Cuando las tempestades de la tentación nos rodean y fulguran los fieros rayos y las olas nos cubren, batallamos solos con la tempestad, olvidándonos de que hay Uno que puede ayudarnos. Confiamos en nuestra propia fuerza hasta que perdemos nuestra esperanza y estamos a punto de perecer. Entonces nos acordamos de Jesús, y si clamamos a él para que nos salve, no clamaremos en vano. Aunque él con tristeza reprende nuestra incredulidad y confianza propia, nunca deja de darnos la ayuda que necesitamos. En la tierra o en el mar, si tenemos al Salvador en nuestro corazón, no necesitamos temer. La fe viva en el Redentor serenará el mar de la vida y de la manera que él reconoce como la mejor nos librará del peligro.
Otra enseñanza espiritual
Este milagro de calmar la tempestad encierra otra lección espiritual. La vida de cada hombre testifica acerca de la verdad de las palabras de la Escritura: “Los impíos son como la mar en tempestad, que no puede estarse quieta…. No hay paz, dijo mi Dios, para los impíos”— Isaías 57:20, 21. El pecado ha destruido nuestra paz. Mientras el yo no está subyugado, no podemos hallar descanso. Las pasiones predominantes en el corazón no pueden ser regidas por facultad humana alguna. Somos tan impotentes en esto como los discípulos para calmar la rugiente tempestad. Pero el que calmó las olas de Galilea ha pronunciado la palabra que puede impartir paz a cada alma.
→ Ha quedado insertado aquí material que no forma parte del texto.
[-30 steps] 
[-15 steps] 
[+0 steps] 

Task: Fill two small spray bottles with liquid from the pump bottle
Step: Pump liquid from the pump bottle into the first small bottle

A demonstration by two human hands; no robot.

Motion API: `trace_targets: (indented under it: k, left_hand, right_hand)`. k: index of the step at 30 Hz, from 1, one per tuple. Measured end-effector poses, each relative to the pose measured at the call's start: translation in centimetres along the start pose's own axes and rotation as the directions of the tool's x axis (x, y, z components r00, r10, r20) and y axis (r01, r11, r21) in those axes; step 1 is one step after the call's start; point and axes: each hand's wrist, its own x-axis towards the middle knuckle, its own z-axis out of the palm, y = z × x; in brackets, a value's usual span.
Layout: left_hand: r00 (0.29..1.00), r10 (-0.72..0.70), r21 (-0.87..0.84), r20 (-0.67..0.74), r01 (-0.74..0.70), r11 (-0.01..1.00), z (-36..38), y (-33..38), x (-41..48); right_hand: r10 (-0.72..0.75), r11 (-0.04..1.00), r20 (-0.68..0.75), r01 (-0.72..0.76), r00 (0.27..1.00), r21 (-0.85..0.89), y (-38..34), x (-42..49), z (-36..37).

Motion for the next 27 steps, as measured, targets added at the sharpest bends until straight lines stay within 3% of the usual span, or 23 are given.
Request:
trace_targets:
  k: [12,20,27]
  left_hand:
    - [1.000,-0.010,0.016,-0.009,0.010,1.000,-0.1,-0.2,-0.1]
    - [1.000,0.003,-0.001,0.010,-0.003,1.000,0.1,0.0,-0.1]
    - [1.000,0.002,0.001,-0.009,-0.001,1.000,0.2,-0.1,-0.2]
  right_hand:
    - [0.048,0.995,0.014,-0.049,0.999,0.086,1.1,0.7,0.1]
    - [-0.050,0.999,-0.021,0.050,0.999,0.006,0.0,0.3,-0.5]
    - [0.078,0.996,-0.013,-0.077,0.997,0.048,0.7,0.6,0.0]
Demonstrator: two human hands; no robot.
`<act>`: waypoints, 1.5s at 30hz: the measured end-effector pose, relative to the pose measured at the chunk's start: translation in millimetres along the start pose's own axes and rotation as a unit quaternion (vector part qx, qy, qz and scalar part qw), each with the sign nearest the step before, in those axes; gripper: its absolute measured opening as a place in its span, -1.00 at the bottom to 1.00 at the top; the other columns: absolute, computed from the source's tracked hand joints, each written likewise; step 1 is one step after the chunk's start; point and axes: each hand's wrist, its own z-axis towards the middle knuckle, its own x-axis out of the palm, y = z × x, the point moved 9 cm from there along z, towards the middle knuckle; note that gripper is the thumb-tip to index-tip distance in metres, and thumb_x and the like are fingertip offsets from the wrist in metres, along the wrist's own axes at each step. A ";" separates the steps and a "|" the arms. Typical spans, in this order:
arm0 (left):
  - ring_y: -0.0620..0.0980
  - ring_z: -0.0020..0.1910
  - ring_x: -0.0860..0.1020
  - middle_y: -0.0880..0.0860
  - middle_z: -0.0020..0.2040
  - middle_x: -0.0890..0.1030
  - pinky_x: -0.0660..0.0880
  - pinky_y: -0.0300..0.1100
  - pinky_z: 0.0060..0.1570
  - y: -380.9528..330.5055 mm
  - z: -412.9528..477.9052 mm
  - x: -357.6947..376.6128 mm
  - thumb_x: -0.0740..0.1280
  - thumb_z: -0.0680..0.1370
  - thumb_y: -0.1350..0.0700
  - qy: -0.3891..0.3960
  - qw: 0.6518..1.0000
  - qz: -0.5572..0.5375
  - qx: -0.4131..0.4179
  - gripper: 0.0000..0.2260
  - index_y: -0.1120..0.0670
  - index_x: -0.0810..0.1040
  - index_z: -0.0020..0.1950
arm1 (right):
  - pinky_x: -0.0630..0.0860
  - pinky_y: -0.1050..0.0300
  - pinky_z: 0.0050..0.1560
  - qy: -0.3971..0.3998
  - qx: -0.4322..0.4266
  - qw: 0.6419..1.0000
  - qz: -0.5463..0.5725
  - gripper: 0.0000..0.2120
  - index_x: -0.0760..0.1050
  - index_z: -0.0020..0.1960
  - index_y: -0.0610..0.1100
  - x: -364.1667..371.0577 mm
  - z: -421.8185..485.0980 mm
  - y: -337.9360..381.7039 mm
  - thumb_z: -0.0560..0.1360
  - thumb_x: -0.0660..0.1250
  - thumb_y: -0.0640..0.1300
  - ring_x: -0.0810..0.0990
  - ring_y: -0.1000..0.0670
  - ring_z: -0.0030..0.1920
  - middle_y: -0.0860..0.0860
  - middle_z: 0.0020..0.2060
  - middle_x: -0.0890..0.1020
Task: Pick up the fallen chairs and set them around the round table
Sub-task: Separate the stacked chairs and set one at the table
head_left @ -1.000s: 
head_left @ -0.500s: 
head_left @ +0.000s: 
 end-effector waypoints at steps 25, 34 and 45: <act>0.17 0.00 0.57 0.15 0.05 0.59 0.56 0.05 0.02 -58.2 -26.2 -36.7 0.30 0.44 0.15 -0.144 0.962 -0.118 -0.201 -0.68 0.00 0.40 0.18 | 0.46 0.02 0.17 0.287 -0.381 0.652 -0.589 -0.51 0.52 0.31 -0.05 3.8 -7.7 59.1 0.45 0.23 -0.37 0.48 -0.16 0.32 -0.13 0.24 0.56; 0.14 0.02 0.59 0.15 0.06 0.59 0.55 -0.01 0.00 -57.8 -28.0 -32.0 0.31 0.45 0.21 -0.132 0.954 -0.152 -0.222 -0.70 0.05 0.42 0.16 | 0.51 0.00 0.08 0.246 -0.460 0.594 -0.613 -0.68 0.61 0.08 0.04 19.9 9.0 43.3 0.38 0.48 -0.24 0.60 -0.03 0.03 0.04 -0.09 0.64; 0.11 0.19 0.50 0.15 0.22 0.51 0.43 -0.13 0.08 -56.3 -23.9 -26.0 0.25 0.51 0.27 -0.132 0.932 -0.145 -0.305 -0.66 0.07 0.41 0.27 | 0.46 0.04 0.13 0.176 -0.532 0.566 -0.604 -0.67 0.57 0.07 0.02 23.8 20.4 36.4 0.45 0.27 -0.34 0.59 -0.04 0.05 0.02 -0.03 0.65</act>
Por fiera que sea la tempestad, los que claman a Jesús: “Señor, sálvanos” hallarán liberación. Su gracia, que reconcilia al alma con Dios, calma las contiendas de las pasiones humanas, y en su amor el corazón descansa. “Hace parar la tempestad en sosiego, y se apaciguan sus ondas. Alégranse luego porque se reposaron; y él los guía al puerto que deseaban”— Salmos 107:29, 30. “Justificados pues por la fe, tenemos paz para con Dios por medio de nuestro Señor Jesucristo”— —Romanos 5:1— “Y el efecto de la justicia será paz; y la labor de justicia, reposo y seguridad para siempre”— Isaías 32:17.